С рассветом над озером лёг плотным слоем туман, прибрежный ельник окутала мягкая серая шаль. В полусумраке неожиданно прекратились
весёлые песни и разговоры лесных и водных жителей. Замолк хор лягушек, перестали токовать бекасы, не доносилось предутреннего хорканья вальдшнепов.
Только изредка тишину нарушали всплески крупной рыбы на озере.
Сидя у маленького костра, мы потягивали из кружек горячий чай и прислушивались к тем всплескам.
- Язь играет! - лениво проговорил мой товарищ, здешний лесник Павел Горбунов. - Будет добрый улов. Самый нерест начинается.
Видишь, у черёмухи цвет падает, верная примета!
Тишина продолжалась около часа. Но вот за озером нежно порозовели вершины елей, через минуту прорезали пелену поднимающегося тумана
весёлые, смеющиеся лучи. Первой робко закуковала кукушка, за ней пропел песенку зяблик, и где-то высоко за туманом заблеял барашком вёрткий бекас.
Ожила природа. Снова грянул, дружнее прежнего, весенний концерт.
Над озером просвистали крыльями три самца гоголя. Дали круг и, опустившись под берег, поблёскивая зеркальными белыми боками, спокойно начали охорашиваться.
Я потянулся за ружьём, но Павел шёпотом предупредил:
- Не надо, рыбу напугаешь.
Гоголи, видимо, всё-таки нас заметили и, подозрительно косясь жёлтыми глазами, отплыли подальше.
- Одни остались, - сказал Павел. - Самки где-то в дуплах на яйцах сидят.
- А где же они находят дупловатые деревья? Вед здесь, в еловом лесу, не скоро найдёшь такое дерево, у озера их совсем нет, - спросил я.
- Э, парень, плохо ты ещё их повадку знаешь, - усмехнулся он. - Гоголюшки-утки иной раз за несколько километров от воды гнездятся.
А вот как они своих утят из дупел вытаскивают и на воду доставляют, этого не знаю, не приходилось видеть.
Пора было смотреть сети, и мы, столкнув на воду обласа, разъехались в разные стороны.
Я тихонько грёб у самого берега. Воздух благоухал, отцветала черёмуха. Ласковое солнце лило сквозь густую хвою елей мягкий, тёплый свет.
Первая сеть стояла поперёк небольшого заливчика. На береговом мыску рос густой куст черёмухи, и моя лодка оказалась закрытой со стороны
озера. Язи действительно начали икромёт и бились в затопленной траве, у берега. В сеть попало с десяток широких рыбин, я занялся их выпутыванием.

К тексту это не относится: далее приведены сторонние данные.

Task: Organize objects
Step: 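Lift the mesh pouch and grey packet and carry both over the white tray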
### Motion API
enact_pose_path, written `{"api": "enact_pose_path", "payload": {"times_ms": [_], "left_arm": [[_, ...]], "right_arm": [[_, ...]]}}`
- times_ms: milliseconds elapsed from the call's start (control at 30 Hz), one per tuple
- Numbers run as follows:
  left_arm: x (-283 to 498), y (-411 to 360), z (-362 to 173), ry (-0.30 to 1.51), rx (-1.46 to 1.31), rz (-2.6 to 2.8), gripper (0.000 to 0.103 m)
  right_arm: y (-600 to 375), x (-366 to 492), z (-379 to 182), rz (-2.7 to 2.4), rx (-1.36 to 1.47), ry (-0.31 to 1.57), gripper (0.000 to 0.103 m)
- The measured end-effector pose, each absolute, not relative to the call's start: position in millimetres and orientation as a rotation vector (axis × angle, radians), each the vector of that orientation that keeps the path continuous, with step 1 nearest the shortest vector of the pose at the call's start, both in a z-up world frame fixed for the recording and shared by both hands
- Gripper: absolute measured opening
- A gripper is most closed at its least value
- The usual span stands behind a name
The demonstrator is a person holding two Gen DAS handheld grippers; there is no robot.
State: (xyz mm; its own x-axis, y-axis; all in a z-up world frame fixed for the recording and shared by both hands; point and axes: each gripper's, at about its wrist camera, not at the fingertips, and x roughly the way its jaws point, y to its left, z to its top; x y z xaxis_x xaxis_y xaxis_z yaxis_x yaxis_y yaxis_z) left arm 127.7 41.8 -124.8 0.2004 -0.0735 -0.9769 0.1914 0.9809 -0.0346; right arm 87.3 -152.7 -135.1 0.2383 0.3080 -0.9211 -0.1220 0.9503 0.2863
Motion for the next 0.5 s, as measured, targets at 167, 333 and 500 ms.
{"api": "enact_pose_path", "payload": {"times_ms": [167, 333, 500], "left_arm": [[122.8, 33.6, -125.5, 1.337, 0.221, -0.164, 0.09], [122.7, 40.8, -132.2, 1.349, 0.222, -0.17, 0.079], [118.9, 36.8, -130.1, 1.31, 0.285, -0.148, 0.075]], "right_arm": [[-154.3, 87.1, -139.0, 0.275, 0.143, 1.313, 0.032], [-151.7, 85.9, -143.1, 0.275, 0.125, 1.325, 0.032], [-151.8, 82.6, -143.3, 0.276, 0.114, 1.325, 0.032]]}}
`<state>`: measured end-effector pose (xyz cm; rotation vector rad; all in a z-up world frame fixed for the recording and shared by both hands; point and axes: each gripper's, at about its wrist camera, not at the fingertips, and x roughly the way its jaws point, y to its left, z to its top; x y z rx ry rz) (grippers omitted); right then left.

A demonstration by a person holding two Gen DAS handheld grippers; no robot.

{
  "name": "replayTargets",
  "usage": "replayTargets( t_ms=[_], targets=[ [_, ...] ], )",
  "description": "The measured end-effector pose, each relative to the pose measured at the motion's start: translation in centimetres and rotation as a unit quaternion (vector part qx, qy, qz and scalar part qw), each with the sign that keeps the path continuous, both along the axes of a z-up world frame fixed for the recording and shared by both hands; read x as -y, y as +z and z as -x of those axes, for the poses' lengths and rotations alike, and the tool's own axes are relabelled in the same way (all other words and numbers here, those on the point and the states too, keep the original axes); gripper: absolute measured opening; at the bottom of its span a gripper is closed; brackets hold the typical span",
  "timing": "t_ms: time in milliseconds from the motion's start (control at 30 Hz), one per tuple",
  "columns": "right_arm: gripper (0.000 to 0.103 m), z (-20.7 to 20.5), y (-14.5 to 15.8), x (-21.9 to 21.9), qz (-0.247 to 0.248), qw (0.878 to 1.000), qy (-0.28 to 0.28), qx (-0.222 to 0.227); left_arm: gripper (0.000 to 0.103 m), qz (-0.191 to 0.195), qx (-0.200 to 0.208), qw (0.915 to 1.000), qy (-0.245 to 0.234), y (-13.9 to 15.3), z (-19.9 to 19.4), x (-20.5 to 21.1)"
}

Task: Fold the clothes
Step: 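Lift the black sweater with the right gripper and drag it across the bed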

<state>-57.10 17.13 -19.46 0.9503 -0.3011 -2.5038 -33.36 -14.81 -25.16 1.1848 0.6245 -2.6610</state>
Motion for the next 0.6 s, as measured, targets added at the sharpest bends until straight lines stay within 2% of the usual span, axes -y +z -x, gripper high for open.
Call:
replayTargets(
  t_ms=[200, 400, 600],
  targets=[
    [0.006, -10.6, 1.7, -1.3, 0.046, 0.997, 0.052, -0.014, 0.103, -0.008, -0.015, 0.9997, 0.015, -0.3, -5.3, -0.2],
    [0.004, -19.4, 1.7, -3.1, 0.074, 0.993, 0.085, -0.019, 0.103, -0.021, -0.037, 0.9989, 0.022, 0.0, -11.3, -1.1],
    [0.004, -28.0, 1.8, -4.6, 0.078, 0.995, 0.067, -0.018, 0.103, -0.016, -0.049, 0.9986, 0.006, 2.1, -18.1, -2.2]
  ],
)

Неожиданно над лесом раздался хриплый крик самки гоголя, очень похожий на карканье вороны. Гоголюшка пролетела над озером небольшой круг
и, не замечая меня, опустилась напротив, всколыхнув зеркальную гладь воды. При посадке утка держала себя как-то странно: ноги были неестественно вытянуты
вперёд, и опустилась на воду она почти в вертикальном положении. И вдруг рядом с ней оказался на воде маленький чёрный утёнок! Она что-то нежно ему сказала,
он, пискнув несколько раз, быстро уплыл в прибрежную осоку. Гоголюшка поднялась в воздух и с криком скрылась за стеной леса. И тут до моего сознания дошло,
откуда взялся на воде утёнок. Бросив сети, я спрятался под нависший куст. Минут через пятнадцать снова раздался крик утки, пролетев низко над кустом,
она опустилась на старое место. На этот раз удалось ясно разглядеть зажатого утёнка в её вытянутых лапках. И второй малыш так же послушно уплыл в осоку.
В течение часа я наблюдал интересное переселение. Наконец, принеся одиннадцатого утёнка, гоголюшка осталась на воде.
Она долго молча сидела, вытянув шею, настороженно наблюдя жёлтым кружком глаза за небом. Последний утёнок забрался ей на спину и стал,
как взрослая утка, чёрным носиком приглаживать пушок.
Убедившись в полной безопасности, гоголюшка успокоилась. Почистив лапкой клюв, тихо крякнула. И моментально на её зов высыпало из осоки
десять комочков. Умные послушные малыши, которые прожили на белом свете не более суток, чувствовали себя на воде вполне привычно и самостоятельно.
Окружив плотным кольцом свою мать, они тихо попискивали. Утка их осмотрела, довольно крякнула. И счастливая большая семейка скрылась в зелёной щетине камыша.